▸ **EXERCISE OBJECTIVE**: If a line in the listing below holds the word "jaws", it counts toward the total; report that total alone.

▸ **DATASET EXCERPT**:
▶

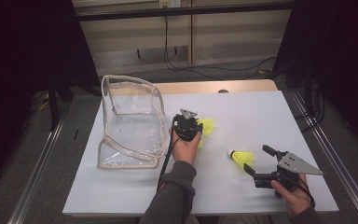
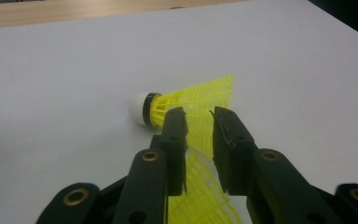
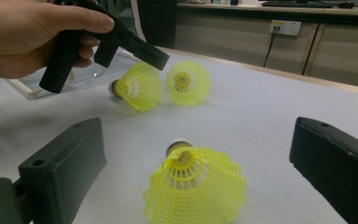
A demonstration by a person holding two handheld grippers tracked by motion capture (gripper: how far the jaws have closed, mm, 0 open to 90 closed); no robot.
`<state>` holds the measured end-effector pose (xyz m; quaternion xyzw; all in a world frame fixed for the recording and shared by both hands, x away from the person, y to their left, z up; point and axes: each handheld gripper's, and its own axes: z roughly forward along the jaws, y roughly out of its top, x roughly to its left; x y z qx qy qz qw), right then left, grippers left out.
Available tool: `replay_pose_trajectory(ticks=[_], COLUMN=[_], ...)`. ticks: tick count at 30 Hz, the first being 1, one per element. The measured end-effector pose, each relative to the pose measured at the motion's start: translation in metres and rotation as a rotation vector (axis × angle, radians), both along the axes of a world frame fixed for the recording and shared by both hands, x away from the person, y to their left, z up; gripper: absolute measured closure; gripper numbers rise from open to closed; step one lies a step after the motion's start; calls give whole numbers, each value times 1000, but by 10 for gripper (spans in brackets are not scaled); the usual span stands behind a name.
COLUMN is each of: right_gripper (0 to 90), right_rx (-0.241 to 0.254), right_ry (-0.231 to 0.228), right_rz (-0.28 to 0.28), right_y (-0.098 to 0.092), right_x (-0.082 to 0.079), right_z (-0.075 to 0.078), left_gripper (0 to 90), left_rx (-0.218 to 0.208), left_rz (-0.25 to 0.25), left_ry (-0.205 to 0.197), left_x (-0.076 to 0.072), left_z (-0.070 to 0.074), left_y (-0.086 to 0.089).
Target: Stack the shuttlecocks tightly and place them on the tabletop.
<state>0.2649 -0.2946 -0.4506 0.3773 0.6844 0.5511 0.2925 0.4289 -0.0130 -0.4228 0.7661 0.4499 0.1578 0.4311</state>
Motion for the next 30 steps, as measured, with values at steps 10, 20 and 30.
replay_pose_trajectory(ticks=[10,20,30], right_gripper=[27,27,27], right_rx=[3,1,3], right_ry=[-1,-1,-2], right_rz=[4,4,6], right_y=[1,1,1], right_x=[0,0,0], right_z=[0,0,0], left_gripper=[718,701,756], left_rx=[21,40,85], left_rz=[-5,-7,-9], left_ry=[21,34,43], left_x=[-3,-5,-5], left_z=[7,11,6], left_y=[1,4,2])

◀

▸ **WRITTEN ANSWER**: 2